UNO Documentary: Woman’s Hospital

What: Woman’s Hospital

Film By: UNO student and documentarian Azaria Duncan

Editor’s Note: NolaVie partners with students of UNO professor László Zsolt Fülöp, pairing them with artists, non-profits, environmental groups, and cultural entities to facilitate a live curriculum, that results in a short documentary. Filmmaker Azaria Duncan interviews Rayna Graham, an employee at Woman’s Hospital, a hospital dedicated to women’s healthcare. Woman’s is especially known for its NICU unit, a specialized unit for premature babies and babies that require specialized care. Like other hospitals, Woman’s Hospital was hit hard by COVID, limiting its resources and staff. In this documentary, Rayna details how COVID has affected Woman’s Hospital, and how it has affected the babies that enter Woman’s Hospital.

[Read the full transcript of the interview below]

Rayna Graham: My name is Rayna Graham and I work at Woman’s Hospital.

Azaria Duncan: Woman’s hospital is one of only five hospitals open in East Baton Rouge parish.

Rayna Graham: The only thing that really makes Woman’s different from other hospitals is the fact that it specializes in women’s healthcare. Other than that, they’re pretty much like every other hospital.

Azaria Duncan: Woman’s is especially known for its resources for mothers and babies. It facilitates a NICU with specialists and other qualified practitioners who help prenatally, during birth, and through aftercare. Woman’s has the number one rated NICU in the city.

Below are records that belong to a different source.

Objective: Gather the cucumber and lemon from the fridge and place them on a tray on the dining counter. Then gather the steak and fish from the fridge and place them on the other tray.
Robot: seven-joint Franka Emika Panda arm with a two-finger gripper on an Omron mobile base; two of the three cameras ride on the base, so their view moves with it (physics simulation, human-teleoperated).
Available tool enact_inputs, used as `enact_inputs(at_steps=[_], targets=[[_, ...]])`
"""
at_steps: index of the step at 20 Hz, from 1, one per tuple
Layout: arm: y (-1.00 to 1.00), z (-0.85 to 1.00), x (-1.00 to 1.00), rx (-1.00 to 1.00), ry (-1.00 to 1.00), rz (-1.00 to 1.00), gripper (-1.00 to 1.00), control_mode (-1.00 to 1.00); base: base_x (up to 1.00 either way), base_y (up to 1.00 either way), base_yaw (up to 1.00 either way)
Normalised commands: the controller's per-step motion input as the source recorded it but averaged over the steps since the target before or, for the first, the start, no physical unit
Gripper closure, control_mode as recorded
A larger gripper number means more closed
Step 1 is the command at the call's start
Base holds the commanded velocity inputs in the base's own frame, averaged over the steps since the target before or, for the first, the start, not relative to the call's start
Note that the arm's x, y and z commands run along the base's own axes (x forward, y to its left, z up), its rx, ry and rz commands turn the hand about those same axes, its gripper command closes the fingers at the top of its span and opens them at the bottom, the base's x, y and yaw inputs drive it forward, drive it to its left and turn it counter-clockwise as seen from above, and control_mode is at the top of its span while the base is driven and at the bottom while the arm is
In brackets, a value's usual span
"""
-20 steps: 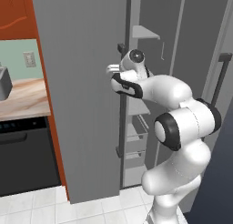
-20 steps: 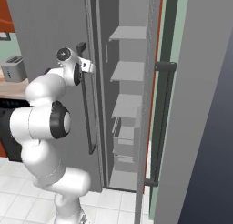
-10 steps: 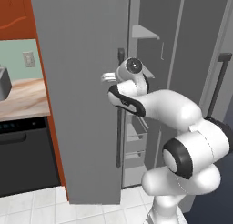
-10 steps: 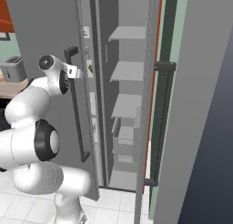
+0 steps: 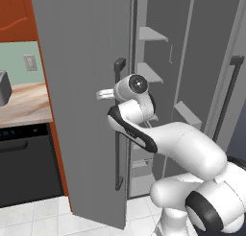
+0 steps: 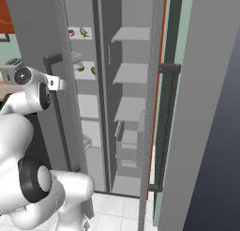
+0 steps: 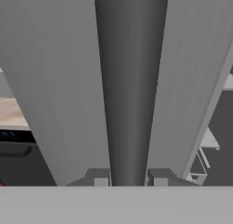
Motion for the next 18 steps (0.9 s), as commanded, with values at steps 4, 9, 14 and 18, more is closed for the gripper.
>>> enact_inputs(at_steps=[4, 9, 14, 18], targets=[[0.69, -0.01, -0.91, 0.00, 0.00, 0.07, 1.00, -1.00, 0.00, 0.00, 0.00], [0.63, -0.11, -1.00, 0.00, -0.06, 0.08, -1.00, -1.00, 0.00, 0.00, 0.00], [0.36, -0.04, -0.91, 0.02, -0.06, 0.04, -1.00, -1.00, 0.00, 0.00, 0.00], [-0.12, 0.03, -0.87, 0.13, -0.11, 0.00, -1.00, -1.00, 0.00, 0.00, 0.00]])
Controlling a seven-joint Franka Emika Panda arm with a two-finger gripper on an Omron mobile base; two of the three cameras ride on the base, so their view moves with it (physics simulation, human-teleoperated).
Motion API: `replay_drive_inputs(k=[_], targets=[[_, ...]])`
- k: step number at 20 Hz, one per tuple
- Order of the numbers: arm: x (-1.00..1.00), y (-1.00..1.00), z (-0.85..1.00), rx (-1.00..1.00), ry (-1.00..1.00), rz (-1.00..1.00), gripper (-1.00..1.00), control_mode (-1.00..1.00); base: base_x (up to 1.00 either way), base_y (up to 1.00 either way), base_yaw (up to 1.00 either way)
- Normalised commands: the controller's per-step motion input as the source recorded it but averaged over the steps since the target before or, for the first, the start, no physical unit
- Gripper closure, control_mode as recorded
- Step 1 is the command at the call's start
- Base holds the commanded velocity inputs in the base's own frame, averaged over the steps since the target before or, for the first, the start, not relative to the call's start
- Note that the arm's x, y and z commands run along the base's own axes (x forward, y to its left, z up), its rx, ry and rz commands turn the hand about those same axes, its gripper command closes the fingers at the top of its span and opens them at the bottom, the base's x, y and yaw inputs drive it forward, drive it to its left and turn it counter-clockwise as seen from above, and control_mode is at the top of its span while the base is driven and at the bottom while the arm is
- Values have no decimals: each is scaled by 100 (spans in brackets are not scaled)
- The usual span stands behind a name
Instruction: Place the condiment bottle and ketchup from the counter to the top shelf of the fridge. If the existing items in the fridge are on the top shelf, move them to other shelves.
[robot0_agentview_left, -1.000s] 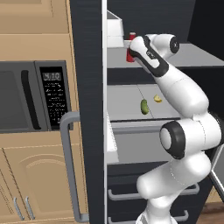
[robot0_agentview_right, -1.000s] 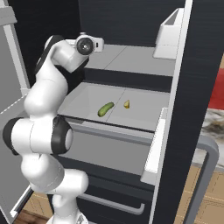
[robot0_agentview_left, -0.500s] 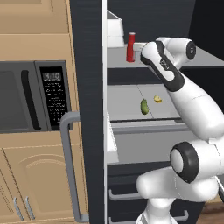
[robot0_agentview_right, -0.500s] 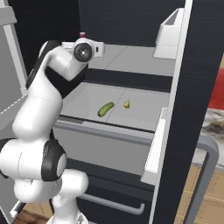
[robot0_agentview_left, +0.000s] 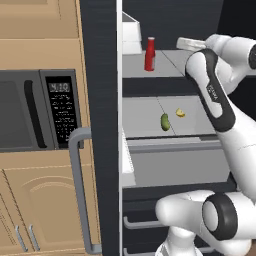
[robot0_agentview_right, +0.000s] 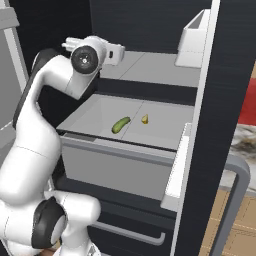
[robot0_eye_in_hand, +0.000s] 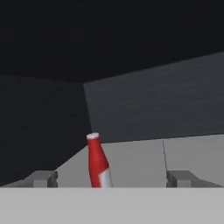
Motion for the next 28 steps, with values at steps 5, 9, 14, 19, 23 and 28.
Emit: replay_drive_inputs(k=[5, 9, 14, 19, 23, 28], targets=[[-100, -72, -22, 0, 12, -2, -100, -100, 0, 0, 0], [-100, -53, -86, -9, 14, 0, -100, -100, 0, 0, 0], [-100, -5, -100, -26, 25, 0, -100, -100, 0, 0, 0], [-97, 19, -31, -21, 56, -4, -100, -100, 0, 0, 0], [-77, 17, 0, -12, 64, -8, -100, -100, 0, 0, 0], [-25, 22, 16, -6, 55, -9, -100, -100, 0, 0, 0]])
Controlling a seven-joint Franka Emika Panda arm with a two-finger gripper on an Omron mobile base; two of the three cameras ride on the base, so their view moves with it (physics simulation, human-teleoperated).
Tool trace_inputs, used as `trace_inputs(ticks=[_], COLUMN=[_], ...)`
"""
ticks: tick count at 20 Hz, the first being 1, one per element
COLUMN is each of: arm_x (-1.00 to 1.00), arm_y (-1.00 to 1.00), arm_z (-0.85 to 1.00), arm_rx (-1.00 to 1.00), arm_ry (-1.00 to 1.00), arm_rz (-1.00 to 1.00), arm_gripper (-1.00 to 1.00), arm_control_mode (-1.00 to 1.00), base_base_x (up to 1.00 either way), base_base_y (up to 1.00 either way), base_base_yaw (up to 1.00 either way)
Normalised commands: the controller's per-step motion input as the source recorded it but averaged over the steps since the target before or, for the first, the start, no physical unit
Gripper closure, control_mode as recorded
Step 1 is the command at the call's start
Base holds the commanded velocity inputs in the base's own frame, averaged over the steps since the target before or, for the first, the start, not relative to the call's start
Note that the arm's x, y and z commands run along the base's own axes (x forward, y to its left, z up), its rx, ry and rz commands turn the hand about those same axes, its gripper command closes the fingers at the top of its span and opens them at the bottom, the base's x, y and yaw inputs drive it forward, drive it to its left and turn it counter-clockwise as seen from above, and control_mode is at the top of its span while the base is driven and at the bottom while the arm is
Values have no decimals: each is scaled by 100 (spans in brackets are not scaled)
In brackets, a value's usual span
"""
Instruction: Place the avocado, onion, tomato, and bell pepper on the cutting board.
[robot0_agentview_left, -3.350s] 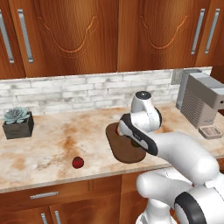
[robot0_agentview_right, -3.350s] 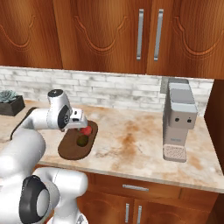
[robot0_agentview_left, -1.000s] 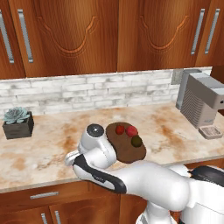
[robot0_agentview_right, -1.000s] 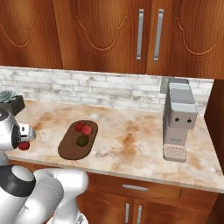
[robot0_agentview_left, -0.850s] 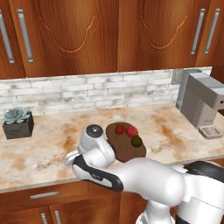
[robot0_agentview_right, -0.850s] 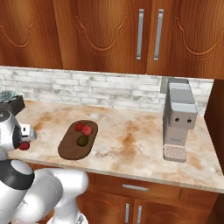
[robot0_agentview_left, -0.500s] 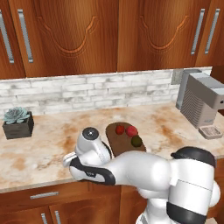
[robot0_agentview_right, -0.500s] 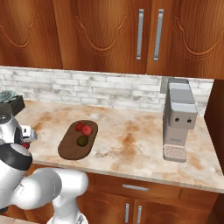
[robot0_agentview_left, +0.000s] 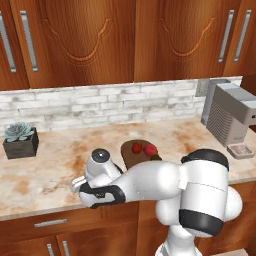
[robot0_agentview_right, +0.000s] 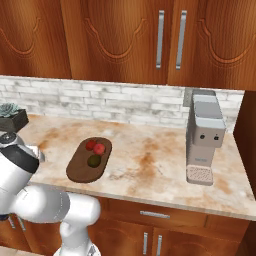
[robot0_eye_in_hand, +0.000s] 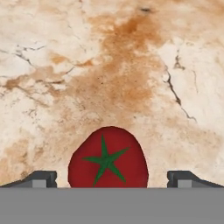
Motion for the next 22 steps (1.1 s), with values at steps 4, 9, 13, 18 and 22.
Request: trace_inputs(ticks=[4, 9, 13, 18, 22], arm_x=[17, 19, 18, 1, -18], arm_y=[5, 12, 22, 6, 0], arm_z=[-27, -31, -39, -10, -11], arm_rx=[-1, -2, -3, -1, 0], arm_ry=[0, 0, 0, 2, 0], arm_rz=[0, 0, 0, 0, -1], arm_gripper=[-100, -100, 100, 100, 100], arm_control_mode=[-100, -100, -100, -100, -100], base_base_x=[0, 0, 0, 0, 0], base_base_y=[0, 0, 0, 0, 0], base_base_yaw=[0, 0, 0, 0, 0])
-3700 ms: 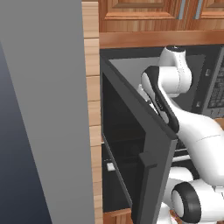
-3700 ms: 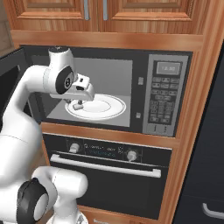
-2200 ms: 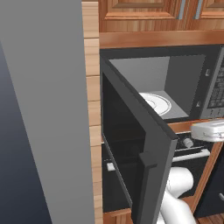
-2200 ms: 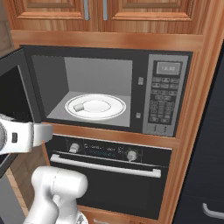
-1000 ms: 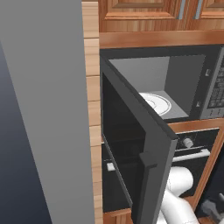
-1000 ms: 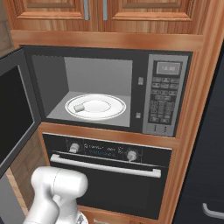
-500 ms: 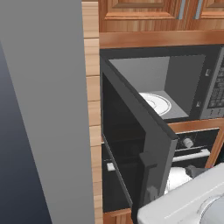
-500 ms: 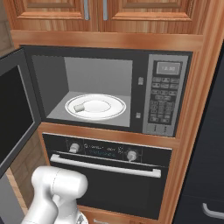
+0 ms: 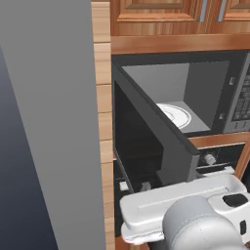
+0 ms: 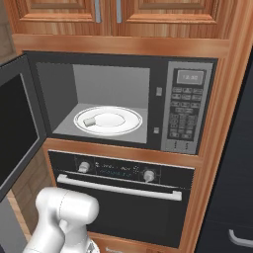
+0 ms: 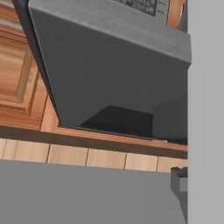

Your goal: Close the microwave door.

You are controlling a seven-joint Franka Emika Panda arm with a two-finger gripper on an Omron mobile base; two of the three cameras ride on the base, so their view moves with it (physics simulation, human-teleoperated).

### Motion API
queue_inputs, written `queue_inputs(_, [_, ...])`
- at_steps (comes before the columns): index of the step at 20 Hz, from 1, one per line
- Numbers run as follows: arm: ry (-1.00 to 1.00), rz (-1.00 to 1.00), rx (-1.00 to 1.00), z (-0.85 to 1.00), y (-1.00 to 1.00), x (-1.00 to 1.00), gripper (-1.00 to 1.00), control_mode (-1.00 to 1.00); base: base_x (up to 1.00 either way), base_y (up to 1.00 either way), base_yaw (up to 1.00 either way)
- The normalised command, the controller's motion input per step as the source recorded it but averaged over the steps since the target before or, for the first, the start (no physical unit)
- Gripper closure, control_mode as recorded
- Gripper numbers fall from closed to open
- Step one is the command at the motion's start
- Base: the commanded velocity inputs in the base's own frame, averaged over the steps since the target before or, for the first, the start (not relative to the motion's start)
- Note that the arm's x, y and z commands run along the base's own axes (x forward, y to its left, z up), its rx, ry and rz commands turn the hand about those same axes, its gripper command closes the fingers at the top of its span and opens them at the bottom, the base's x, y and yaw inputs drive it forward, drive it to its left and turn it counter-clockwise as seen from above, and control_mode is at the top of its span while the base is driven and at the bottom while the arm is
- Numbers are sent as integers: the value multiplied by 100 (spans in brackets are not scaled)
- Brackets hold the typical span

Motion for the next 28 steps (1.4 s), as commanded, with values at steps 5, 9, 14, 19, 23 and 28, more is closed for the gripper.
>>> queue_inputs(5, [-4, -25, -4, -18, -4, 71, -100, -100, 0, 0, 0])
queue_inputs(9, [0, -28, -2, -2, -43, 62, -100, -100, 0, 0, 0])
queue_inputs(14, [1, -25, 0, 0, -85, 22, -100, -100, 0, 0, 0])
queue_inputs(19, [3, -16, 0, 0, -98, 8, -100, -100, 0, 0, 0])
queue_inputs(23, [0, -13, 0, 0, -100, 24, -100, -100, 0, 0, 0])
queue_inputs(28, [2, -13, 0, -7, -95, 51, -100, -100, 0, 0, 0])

Rayna Graham: So the NICU is the neonatal care unit, and we primarily work with premature babies. Some of them are maybe a pound, some of them just grams. We also work with well babies, or term babies, that were born with some kind of complication, or maybe they’re too kipnic, or bradycardic, or have some other kind of disorder that would require specialized care.

Azaria Duncan: Being a new mother is extremely stressful alone, but a new concern for many is COVID-19.

Rayna Graham: As far as COVID, we had the same issues as everybody else. Resources were limited, we had to reuse gowns. Everything else that people were lacking, we lacked it too. I won’t say we lacked it because we had some things in storage, but we had to reduce our consumption.

Azaria Duncan: Because of this, new safety precautions have emerged.

Rayna Graham: All the babies were always assumed to be positive before we would start caring for them so the first thing that was done within the first day or so was the COVID test.

Azaria Duncan: This new procedure was also implemented with the mothers.

Rayna Graham: The same precautions that we used for patients that had COVID was used for every patient that came into out unit.

Azaria Duncan: These practitioners worked hard to keep numbers down. They utilized masks, suits, gloves, and frequent hand washing to combat the virus and its spread.

Rayna Graham: Initially, we didn’t even have that many COVID patients at all. It was a while. I think we saw it more on the mother’s side, on the other side of the door. Isolation was standard for a baby that might come into our unit, and everybody was extra cautious, just like everybody else.

We’re seeing more positive babies now. Now, the parents are probably bringing it in. Before, our visitation was so limited. Had a mama had it and the baby was born, she couldn’t come visit for 14 days and usually the mom would end up in the ICU or some other kind of isolation so she couldn’t come. Now, the way the visitation is, our babies are catching it, from the outside.

Azaria Duncan: Lifting the mask mandate was a decision made as vaccinations became more accessible to the state. But many of these hospitals are still recovering from the first wave of COVID.

Rayna Graham: We are really struggling right now. Our census is high, we have like 90 something babies, we have three overflow units opened. So, while they had that open we’re working with limited nurses, limited techs, everything is stretched to the limit.

Azaria Duncan: Many health workers are worried as a new variant has emerged. But will this be enough to get more safety precautions back in Louisiana?

Rayna Graham: I think somethings going to happen before then.